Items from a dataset
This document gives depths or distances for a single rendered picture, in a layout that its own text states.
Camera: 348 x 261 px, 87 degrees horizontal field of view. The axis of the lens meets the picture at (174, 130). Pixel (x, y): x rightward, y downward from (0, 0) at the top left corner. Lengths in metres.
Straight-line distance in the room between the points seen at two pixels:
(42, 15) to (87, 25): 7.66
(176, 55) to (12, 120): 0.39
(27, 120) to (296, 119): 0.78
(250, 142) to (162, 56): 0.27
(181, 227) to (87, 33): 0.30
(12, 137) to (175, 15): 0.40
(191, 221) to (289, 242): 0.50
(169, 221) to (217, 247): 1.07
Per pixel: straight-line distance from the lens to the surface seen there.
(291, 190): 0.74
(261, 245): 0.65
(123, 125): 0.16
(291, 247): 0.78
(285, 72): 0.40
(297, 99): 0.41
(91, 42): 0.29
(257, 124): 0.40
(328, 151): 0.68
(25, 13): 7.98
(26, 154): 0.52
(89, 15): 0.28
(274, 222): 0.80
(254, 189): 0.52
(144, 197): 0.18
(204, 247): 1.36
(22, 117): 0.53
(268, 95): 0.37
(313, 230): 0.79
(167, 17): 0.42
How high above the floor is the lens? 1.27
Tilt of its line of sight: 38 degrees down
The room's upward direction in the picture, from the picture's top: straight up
---
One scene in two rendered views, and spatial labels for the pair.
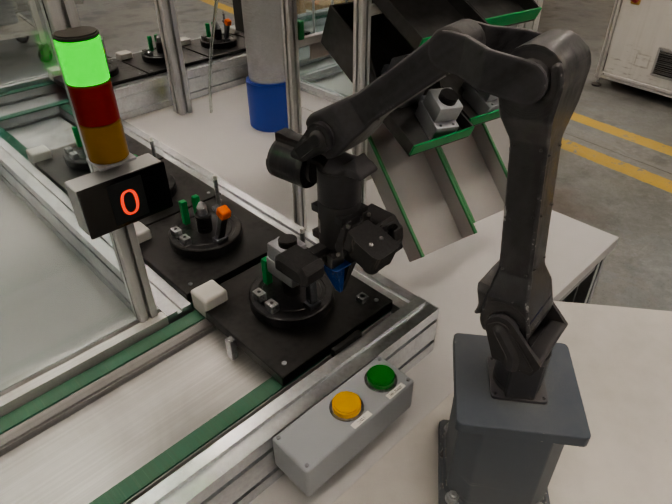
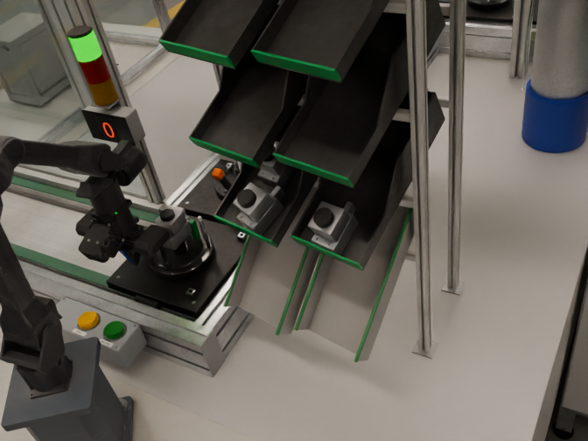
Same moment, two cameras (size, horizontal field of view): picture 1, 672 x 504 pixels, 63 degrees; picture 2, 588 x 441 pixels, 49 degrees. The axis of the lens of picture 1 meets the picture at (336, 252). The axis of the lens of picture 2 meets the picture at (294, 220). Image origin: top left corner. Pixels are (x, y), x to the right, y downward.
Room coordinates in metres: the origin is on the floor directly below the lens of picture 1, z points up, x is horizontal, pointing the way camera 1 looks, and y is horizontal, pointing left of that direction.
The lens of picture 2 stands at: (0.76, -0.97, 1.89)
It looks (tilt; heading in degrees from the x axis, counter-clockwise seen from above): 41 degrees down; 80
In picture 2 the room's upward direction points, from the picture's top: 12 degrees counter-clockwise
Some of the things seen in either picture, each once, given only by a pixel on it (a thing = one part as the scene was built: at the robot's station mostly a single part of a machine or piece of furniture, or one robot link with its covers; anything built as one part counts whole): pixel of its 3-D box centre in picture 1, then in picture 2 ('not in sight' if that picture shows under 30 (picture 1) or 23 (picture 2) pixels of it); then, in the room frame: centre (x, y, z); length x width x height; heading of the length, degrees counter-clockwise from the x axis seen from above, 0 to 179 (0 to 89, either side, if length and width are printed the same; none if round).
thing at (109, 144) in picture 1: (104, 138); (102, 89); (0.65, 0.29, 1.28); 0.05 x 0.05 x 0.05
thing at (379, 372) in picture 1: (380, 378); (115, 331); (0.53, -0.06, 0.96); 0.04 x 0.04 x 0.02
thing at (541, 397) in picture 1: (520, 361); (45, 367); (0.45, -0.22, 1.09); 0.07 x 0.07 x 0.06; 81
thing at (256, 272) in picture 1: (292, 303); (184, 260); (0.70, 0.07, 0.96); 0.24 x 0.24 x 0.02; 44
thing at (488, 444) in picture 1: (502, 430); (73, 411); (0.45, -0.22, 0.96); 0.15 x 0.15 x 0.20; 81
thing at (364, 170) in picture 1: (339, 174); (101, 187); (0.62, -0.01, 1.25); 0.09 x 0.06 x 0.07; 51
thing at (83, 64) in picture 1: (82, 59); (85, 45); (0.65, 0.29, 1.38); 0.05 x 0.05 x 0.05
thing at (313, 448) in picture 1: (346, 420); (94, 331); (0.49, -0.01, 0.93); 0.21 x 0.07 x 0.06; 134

◆ WHAT IS BEING ASKED ◆
The lines above, starting at the one with "(123, 125): 0.16" and ending at the one with "The room's upward direction in", are the only ones to return, exactly as written.

◆ EXERCISE RESULT ◆
(123, 125): 0.16
(291, 247): 0.78
(285, 72): 0.40
(297, 99): 0.41
(91, 42): 0.29
(257, 124): 0.40
(328, 151): 0.68
(25, 13): 7.98
(26, 154): 0.52
(89, 15): 0.28
(274, 222): 0.80
(254, 189): 0.52
(144, 197): 0.18
(204, 247): 1.36
(22, 117): 0.53
(268, 95): 0.37
(313, 230): 0.79
(167, 17): 0.42
How high above the floor is the lens? 1.27
Tilt of its line of sight: 38 degrees down
The room's upward direction in the picture, from the picture's top: straight up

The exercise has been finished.